ACTIVITY
From the line containing "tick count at" to the final line of the entries, every line is to be reproduced exactly; no other line belongs in the output.

* * *

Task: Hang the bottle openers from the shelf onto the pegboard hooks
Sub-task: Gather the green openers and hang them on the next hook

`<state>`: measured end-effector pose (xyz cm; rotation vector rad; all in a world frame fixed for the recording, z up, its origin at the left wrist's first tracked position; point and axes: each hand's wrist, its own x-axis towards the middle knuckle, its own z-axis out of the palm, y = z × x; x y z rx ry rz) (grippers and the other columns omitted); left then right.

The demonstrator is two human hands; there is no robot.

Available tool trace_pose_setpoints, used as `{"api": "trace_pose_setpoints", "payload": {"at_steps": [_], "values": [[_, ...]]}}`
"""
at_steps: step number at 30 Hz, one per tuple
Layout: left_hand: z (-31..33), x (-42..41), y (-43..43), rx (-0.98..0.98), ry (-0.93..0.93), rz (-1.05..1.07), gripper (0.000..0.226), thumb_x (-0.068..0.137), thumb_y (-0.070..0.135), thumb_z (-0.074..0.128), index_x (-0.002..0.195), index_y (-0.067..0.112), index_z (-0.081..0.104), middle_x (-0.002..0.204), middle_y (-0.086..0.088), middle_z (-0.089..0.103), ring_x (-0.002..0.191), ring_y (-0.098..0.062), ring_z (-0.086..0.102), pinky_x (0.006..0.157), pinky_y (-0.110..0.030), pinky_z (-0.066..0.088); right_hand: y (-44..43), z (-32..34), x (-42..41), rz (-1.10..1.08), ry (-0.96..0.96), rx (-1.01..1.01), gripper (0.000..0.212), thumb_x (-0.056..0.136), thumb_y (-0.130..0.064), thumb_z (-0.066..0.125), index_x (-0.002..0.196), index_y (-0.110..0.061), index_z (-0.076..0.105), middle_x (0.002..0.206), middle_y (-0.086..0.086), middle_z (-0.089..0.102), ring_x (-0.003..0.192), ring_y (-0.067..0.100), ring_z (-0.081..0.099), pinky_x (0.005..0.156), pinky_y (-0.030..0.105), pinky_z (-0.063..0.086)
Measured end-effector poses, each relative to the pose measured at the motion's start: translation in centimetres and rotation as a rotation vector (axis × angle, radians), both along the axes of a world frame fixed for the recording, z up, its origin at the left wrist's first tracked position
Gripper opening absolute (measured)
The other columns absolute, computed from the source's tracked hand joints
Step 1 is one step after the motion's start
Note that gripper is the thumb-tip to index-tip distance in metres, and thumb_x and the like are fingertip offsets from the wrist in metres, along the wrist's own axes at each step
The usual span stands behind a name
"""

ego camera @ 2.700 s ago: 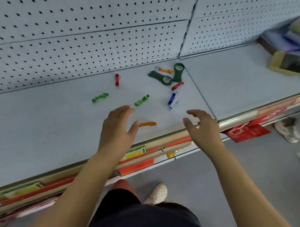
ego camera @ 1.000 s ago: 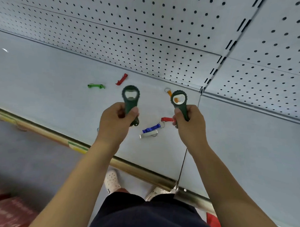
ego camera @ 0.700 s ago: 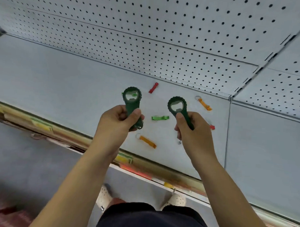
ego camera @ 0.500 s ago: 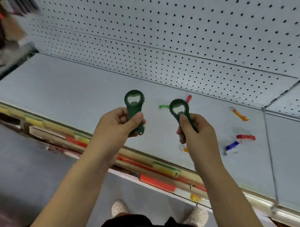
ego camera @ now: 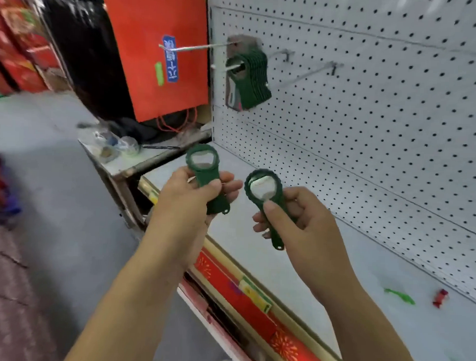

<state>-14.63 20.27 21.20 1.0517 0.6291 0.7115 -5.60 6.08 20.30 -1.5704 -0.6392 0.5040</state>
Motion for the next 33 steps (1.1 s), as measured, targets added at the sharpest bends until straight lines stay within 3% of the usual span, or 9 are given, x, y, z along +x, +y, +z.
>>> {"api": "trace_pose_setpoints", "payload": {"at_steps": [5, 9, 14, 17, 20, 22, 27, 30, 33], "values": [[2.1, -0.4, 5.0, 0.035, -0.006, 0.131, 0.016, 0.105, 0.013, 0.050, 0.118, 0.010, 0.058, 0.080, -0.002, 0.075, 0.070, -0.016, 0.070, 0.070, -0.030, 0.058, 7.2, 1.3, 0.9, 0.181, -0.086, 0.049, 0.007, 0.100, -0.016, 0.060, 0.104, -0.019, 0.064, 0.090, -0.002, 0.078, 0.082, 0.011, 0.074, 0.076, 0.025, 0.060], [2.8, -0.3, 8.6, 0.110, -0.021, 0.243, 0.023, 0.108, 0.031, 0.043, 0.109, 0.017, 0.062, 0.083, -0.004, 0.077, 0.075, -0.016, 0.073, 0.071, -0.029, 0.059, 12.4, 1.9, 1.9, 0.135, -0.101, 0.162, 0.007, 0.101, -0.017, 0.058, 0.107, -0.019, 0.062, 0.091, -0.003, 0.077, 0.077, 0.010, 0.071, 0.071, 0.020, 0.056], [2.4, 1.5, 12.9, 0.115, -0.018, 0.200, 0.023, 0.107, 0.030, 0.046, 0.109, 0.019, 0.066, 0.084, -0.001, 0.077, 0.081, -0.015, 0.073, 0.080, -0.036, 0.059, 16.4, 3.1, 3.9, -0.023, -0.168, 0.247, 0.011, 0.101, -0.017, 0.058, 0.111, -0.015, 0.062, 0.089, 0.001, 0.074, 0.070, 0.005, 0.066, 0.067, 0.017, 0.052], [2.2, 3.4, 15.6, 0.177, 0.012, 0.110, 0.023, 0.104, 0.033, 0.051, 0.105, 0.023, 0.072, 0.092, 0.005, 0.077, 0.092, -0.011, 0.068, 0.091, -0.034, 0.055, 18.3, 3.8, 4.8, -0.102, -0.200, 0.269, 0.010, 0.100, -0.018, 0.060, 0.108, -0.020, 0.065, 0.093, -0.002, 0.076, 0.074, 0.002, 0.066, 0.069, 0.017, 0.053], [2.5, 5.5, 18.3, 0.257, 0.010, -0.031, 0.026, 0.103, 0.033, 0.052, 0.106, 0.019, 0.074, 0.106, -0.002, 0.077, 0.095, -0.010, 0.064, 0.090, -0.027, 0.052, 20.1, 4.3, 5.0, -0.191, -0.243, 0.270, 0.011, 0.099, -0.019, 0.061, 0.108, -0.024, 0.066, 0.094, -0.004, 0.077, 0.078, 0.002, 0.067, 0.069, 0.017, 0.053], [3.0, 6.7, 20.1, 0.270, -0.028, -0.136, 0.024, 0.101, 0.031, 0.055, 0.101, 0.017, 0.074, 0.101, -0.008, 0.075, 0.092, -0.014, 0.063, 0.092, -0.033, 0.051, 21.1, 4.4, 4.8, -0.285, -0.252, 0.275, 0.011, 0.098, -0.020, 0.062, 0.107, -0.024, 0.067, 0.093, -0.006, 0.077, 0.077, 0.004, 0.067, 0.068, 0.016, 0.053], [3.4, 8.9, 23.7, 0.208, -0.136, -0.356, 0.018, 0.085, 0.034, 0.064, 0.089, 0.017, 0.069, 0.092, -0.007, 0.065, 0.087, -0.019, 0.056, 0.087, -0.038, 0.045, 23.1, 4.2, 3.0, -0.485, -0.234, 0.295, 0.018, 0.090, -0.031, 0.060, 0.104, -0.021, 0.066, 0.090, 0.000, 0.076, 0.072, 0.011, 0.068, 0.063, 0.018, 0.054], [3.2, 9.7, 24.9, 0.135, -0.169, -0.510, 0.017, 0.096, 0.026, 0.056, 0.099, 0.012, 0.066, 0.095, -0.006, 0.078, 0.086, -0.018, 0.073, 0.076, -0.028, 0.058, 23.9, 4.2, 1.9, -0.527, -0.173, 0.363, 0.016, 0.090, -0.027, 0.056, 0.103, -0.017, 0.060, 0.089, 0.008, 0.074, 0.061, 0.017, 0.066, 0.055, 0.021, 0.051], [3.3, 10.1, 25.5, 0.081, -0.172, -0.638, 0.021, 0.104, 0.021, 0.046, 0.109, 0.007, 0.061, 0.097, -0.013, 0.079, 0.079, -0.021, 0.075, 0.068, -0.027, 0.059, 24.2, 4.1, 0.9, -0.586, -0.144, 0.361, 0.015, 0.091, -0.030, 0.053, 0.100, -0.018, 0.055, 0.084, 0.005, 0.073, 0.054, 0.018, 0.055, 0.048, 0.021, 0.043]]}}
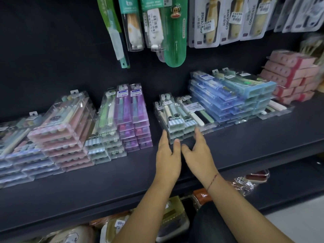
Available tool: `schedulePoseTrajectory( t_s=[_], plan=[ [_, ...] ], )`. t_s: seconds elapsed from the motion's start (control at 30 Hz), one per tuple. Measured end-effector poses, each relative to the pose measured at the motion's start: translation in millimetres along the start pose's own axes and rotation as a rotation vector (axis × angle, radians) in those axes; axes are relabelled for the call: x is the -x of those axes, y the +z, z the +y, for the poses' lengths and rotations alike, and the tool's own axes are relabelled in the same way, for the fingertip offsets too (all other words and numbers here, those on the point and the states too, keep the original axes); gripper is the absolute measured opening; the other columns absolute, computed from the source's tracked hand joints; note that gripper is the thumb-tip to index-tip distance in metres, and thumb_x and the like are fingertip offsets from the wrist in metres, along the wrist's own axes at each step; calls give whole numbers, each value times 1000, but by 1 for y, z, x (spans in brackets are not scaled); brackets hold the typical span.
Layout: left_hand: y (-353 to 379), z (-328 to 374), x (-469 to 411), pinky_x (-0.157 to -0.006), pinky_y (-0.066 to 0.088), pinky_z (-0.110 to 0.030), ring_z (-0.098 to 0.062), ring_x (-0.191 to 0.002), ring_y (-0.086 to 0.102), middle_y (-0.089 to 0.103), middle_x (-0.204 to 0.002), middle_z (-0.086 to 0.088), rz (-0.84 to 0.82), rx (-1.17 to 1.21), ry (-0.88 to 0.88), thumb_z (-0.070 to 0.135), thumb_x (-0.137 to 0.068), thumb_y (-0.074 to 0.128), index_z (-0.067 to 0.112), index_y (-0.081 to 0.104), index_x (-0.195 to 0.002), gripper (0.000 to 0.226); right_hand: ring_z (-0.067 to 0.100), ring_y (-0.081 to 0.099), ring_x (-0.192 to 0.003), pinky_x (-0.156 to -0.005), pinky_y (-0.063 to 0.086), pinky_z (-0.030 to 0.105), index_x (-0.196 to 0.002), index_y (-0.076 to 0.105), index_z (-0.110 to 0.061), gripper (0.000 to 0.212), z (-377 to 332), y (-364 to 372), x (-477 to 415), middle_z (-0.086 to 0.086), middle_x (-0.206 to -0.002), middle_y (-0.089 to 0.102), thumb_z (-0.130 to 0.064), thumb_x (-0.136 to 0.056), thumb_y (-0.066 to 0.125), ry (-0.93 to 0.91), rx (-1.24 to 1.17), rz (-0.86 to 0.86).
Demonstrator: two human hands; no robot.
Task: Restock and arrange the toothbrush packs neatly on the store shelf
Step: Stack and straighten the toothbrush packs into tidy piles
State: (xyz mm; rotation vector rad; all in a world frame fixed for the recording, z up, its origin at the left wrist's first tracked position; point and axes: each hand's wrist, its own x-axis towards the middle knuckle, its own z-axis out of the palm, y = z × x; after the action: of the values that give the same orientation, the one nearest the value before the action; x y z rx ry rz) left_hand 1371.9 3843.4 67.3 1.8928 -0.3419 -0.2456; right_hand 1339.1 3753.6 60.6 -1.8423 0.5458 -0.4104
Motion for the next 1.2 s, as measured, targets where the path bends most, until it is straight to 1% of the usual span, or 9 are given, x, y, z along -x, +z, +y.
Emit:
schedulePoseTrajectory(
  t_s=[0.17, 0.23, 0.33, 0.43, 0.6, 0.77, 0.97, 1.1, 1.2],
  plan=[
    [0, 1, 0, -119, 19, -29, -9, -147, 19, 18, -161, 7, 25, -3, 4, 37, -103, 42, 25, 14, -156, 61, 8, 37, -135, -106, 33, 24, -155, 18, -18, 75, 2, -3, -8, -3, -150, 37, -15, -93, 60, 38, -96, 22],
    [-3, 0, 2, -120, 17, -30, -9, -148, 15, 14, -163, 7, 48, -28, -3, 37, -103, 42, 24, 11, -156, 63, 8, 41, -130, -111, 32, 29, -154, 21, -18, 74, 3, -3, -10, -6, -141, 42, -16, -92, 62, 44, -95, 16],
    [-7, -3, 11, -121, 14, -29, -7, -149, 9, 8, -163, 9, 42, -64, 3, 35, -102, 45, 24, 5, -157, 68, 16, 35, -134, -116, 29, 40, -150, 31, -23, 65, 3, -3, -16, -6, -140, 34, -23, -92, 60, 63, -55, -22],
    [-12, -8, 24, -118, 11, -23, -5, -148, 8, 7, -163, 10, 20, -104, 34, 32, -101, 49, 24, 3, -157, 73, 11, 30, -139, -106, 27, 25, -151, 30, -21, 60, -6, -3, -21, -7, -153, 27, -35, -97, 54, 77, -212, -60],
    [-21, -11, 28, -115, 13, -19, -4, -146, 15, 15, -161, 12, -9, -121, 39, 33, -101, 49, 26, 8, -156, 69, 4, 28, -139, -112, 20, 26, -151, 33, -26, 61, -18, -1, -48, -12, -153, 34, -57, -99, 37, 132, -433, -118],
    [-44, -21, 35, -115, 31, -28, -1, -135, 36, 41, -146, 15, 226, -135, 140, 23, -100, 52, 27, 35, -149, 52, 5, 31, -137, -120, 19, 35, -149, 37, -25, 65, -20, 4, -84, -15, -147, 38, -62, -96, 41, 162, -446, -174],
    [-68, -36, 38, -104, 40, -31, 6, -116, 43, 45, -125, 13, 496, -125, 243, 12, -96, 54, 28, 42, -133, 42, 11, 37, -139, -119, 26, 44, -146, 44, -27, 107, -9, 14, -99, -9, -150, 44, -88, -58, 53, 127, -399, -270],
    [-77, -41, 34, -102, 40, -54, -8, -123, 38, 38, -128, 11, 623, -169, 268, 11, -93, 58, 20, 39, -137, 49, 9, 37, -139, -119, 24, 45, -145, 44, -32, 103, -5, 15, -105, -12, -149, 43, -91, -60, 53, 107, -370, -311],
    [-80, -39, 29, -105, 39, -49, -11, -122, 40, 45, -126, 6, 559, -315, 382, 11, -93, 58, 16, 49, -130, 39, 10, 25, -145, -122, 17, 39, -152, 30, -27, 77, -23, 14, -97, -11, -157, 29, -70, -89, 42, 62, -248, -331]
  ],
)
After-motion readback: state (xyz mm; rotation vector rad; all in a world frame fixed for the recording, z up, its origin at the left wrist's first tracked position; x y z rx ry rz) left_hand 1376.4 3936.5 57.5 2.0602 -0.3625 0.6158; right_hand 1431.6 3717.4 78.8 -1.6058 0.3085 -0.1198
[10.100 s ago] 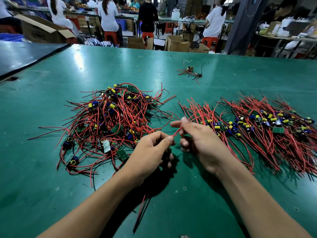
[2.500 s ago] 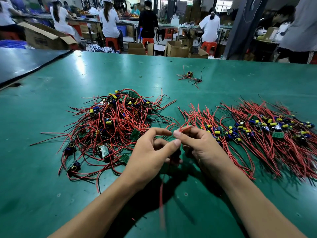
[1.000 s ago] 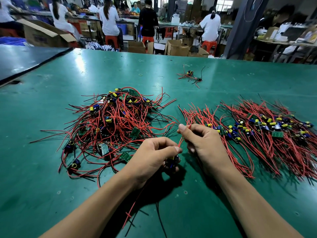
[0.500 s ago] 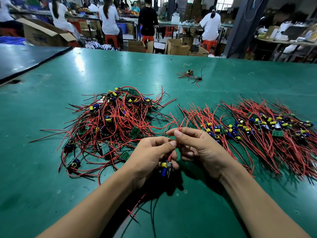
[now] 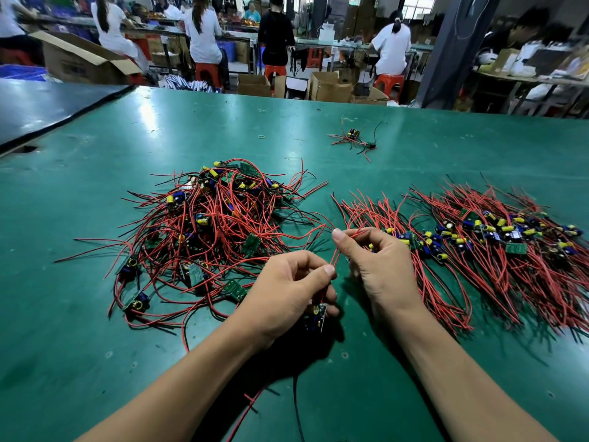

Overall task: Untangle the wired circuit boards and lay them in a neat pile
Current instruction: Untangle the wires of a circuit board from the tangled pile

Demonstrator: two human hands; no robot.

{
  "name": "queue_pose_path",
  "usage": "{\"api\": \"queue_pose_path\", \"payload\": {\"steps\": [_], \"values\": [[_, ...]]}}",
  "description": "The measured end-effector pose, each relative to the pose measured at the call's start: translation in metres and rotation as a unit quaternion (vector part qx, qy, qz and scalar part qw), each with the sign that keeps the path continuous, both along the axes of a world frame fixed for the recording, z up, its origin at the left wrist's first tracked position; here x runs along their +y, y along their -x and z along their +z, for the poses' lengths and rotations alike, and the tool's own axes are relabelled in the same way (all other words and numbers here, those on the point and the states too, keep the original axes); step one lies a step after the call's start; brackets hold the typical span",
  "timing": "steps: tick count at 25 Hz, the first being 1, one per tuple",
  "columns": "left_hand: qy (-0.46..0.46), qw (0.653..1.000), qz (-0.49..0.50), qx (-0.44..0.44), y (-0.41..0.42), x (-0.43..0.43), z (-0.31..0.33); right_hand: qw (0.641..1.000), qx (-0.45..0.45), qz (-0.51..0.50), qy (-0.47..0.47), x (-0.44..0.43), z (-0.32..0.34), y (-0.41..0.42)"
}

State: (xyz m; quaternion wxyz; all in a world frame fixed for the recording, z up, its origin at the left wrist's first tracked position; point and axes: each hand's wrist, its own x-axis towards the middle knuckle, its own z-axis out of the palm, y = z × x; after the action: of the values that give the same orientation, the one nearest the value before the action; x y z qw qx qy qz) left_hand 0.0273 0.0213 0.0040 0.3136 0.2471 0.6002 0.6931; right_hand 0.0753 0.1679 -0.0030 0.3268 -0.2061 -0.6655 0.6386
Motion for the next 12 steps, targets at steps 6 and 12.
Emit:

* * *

ANSWER TO THIS TASK
  "timing": "steps: tick count at 25 Hz, the first being 1, one per tuple",
  "columns": "left_hand: qy (-0.46..0.46), qw (0.653..1.000), qz (-0.49..0.50), qx (-0.44..0.44), y (-0.41..0.42), x (-0.43..0.43), z (-0.31..0.33); right_hand: qw (0.641..1.000), qx (-0.45..0.45), qz (-0.51..0.50), qy (-0.47..0.47), x (-0.44..0.43), z (-0.32..0.34), y (-0.41..0.42)"
}

State: (xyz m; quaternion wxyz; all in a world frame fixed for the recording, z up, its origin at the left wrist's first tracked position; point and axes: each hand's wrist, its own x-axis towards the middle knuckle, its own z-axis out of the palm, y = z × x; after the action: of the values that give the same orientation, the one nearest the value before the action; x y z qw qx qy qz) left_hand 0.0273 0.0213 0.0040 0.3136 0.2471 0.6002 0.6931; right_hand 0.0753 0.1679 -0.0030 0.3268 -0.2061 -0.6655 0.6386
Motion for the next 12 steps, targets at steps 6 and 12.
Emit:

With that, the output is done.